96% of the population of Barrackpore subdivision (partly presented in the map alongside, all places marked in the map are linked in the full screen map) lives in urban areas. In 2011, it had a density of population of 10,967 per km^{2}. The subdivision has 16 municipalities and 24 census towns.

For most of the cities/ towns information regarding density of population is available in the Infobox. Population data is not available for neighbourhoods. It is available for the entire municipal area and thereafter ward-wise.

===Police station===
Khardaha police station under Barrackpore Police Commissionerate has jurisdiction over Khardaha municipal area and Barrackpore II CD Block.

==Demographics==
===Population===
As per 2011 Census of India Muragachha had a total population of 13,249, of which 6,758 (51%) were males and 6,491 (49%) were females. Population below 6 years was 1,242. The total number of literates in Muragachha was 10,063 (83.81% of the population over 6 years).

As of 2001 India census, Muragachha had a population of 9790. Males constitute 51% of the population and females 49%. Muragachha has an average literacy rate of 74%, higher than the national average of 59.5%: male literacy is 79% and female literacy is 68%. In Muragachha, 12% of the population is under 6 years of age.
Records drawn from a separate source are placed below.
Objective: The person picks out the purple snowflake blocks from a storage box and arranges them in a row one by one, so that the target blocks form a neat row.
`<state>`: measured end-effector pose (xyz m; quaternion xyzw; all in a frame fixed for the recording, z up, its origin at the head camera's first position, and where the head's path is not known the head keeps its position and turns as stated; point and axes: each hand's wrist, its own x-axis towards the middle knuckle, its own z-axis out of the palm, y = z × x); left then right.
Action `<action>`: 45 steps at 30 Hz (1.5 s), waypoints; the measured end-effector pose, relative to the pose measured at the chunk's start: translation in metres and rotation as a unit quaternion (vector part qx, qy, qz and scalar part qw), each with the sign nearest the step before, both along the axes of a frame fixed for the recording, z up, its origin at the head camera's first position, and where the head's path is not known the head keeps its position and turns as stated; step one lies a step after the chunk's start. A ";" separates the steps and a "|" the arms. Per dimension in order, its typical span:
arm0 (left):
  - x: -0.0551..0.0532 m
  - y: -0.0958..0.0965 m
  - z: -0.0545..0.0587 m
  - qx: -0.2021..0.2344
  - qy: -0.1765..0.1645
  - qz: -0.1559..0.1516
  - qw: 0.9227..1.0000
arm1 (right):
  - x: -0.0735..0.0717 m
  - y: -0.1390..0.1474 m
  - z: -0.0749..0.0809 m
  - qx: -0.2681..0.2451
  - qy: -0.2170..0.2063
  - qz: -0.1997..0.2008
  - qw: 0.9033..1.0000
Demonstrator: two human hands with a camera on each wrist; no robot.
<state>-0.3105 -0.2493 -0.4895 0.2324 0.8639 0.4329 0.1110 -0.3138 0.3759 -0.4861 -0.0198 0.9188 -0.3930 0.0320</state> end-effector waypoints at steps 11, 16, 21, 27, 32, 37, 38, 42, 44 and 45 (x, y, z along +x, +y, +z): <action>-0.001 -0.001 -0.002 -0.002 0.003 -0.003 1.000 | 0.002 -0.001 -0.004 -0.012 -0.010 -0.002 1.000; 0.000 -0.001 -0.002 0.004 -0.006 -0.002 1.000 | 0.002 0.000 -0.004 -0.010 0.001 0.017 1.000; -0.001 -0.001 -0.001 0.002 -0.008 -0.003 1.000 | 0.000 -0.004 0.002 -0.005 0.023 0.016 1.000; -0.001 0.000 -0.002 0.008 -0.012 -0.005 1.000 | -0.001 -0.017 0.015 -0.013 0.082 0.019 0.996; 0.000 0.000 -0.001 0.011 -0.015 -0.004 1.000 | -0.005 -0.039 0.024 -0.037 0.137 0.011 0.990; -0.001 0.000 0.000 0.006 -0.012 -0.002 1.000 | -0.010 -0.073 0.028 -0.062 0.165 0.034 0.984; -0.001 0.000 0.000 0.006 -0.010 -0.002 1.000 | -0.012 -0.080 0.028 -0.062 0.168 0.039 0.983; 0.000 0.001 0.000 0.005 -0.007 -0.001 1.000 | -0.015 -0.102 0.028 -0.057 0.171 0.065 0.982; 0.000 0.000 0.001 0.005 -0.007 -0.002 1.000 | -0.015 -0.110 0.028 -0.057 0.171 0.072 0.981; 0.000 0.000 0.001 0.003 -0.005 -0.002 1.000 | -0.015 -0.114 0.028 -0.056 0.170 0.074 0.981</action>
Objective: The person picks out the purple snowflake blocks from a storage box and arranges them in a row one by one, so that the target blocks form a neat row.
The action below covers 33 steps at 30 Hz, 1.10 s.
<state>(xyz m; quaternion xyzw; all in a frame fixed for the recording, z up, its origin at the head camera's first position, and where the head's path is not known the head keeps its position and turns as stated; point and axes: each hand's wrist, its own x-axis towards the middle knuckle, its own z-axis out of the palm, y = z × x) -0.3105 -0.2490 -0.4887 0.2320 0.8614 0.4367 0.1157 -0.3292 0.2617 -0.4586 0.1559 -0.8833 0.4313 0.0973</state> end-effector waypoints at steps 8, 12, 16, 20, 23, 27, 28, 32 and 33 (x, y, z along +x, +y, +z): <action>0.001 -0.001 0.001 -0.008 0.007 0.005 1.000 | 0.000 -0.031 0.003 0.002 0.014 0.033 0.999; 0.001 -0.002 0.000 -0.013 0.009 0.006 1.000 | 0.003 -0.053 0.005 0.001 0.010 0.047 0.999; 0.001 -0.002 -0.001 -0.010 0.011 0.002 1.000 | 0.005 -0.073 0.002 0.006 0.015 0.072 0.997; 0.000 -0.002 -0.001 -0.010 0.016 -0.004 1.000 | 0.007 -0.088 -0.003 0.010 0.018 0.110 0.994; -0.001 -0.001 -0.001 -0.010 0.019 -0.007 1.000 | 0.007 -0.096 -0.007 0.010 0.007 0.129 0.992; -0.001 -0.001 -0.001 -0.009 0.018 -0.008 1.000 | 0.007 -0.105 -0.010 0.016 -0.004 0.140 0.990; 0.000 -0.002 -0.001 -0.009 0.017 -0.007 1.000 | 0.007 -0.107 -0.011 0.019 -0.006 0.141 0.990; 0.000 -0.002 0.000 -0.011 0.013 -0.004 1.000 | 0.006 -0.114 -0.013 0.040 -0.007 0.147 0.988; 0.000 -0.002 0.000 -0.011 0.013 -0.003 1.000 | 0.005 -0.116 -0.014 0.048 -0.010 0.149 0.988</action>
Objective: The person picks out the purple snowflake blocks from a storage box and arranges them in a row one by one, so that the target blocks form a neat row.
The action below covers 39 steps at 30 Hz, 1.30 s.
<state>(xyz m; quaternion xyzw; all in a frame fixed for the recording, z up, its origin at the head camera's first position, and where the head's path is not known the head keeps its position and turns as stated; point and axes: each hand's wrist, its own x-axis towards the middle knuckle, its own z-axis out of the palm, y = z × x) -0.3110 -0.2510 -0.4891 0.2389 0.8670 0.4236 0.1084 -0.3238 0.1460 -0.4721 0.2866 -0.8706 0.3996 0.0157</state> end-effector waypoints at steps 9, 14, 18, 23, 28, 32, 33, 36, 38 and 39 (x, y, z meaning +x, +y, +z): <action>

===Kolkata Urban Agglomeration===
The following Municipalities, Census Towns and other locations in Barrackpore subdivision were part of Kolkata Urban Agglomeration in the 2011 census: Kanchrapara (M), Jetia (CT), Halisahar (M), Balibhara (CT), Naihati (M), Bhatpara (M), Kaugachhi (CT), Garshyamnagar (CT), Garulia (M), Ichhapur Defence Estate (CT), North Barrackpur (M), Barrackpur Cantonment (CB), Barrackpore (M), Jafarpur (CT), Ruiya (CT), Titagarh (M), Khardaha (M), Bandipur (CT), Panihati (M), Muragachha (CT) New Barrackpore (M), Chandpur (CT), Talbandha (CT), Patulia (CT), Kamarhati (M), Baranagar (M), South Dumdum (M), North Dumdum (M), Dum Dum (M), Noapara (CT), Babanpur (CT), Teghari (CT), Nanna (OG), Chakla (OG), Srotribati (OG) and Panpur (OG).

==Infrastructure==
As per the District Census Handbook 2011, Muragachha covered an area of 1.21 km^{2}. Amongst the medical facilities it had were 3 medicine shops. Amongst the educational facilities it had were 2 primary schools, 1 middle school, 1 secondary school and 1 senior secondary school.

==Transport==
Muragachha is the junction of Kalyani Expressway and Sodepur-Barasat road.

===Bus===
====Private Bus====
- 214 Sajirhat - Babughat
- DN43 Barasat Checkpost - Dakshineswar

====WBTC Bus====
- AC10 Nilganj - Howrah Station

====Bus Route Without Number====
- Madhyamgram - Howrah Station
- Barasat [Titumir Bus Terminal] - Dankuni [Housing]

===Train===
The nearest railway stations are Madhyamgram railway station on the Sealdah-Bangaon line and Sodepur railway station on the Sealdah-Ranaghat line.

==Healthcare==
Bilkanda (Teghoria ) primary health centre at Muragachha has 6 beds.

North 24 Parganas district has been identified as one of the areas where ground water is affected by arsenic contamination.